We started this article talking about the approach of women world leaders and their handling of the pandemic. Did we find evidence to support this? Yes, and no. We found, on average, that the women in our survey reported leading with more agility, more strategically, engaged more frequently with the majority of their key stakeholder groups, and were less likely to make decisions intuitively or independently. That said, these differences were not statistically significant.

The significant differences we found were on the items below, where men were more positive about their leadership than women:

  • I’m empowered to make decisions
  • I’m keeping people well informed
  • I’m collaborating effectively with others
  • I’m confident about the future

To our earlier point, we have no way of knowing about the actual effectiveness of any of the leaders in the survey, since we had no measures of leadership capability or any success outcomes. Secondly, we need to reinforce that differences in leadership are mostly explained by individual differences, not categorizations such as sex. Meta-analyses are showing that when we account for context, company practices, opportunity, and so forth, men and women are more similar in terms of skills and attitudes than long-held myths and stereotypes have perpetuated3.
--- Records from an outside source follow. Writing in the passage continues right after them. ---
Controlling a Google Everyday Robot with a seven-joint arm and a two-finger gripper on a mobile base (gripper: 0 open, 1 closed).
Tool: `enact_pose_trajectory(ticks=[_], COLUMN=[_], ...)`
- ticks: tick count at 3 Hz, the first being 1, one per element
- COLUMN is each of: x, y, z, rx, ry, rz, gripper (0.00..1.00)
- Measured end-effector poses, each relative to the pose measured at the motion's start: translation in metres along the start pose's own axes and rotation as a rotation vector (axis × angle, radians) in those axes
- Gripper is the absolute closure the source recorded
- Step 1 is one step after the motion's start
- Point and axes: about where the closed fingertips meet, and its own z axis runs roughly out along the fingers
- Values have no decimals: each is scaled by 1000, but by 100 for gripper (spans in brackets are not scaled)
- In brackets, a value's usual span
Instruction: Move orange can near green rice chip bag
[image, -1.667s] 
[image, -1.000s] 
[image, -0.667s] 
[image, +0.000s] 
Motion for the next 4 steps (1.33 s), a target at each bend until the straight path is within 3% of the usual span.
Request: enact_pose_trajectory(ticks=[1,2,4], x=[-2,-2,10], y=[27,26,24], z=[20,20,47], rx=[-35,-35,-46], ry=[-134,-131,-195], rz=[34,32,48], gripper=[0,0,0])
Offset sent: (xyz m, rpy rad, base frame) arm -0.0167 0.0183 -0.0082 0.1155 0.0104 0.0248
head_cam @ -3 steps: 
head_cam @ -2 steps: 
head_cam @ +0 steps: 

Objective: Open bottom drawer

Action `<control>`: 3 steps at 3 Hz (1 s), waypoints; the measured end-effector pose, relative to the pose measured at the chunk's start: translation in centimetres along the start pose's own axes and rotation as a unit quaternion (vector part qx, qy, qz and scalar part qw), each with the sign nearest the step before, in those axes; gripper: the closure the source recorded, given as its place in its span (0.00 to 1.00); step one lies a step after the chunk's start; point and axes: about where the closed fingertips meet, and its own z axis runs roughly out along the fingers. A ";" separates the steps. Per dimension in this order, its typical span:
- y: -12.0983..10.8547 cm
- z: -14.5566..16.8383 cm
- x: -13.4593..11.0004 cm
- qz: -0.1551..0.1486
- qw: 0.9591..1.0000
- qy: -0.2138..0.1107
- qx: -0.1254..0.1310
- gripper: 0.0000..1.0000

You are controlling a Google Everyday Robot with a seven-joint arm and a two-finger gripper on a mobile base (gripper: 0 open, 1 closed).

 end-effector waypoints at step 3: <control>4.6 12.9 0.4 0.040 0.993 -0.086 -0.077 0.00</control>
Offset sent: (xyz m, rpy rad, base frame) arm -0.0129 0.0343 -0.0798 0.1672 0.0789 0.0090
What’s important for recovery and for responding to the next wave of COVID or a new virus, is that we do the thing that humans are notoriously bad at doing – we learn. Across industry, sector, and geography, the lowest-rated items on our High-Performing Team survey are, “We learn from our mistakes” and “We take time to understand our mistakes.” Leaders and organizations need to learn from the likes of Angela Merkel, Tsai Ing-wen, Halimah Yacob, Jacinda Ardern and other effective leaders, women or men, to understand the qualities they demonstrated that made them more successful in navigating the crisis.

Finally, our rallying cry to every organization is to analyze and collectively debrief your efforts and approach to leading during this crisis. What did you do well and why? In what ways was your response ineffective and why? Based on your learning, how can you improve your response?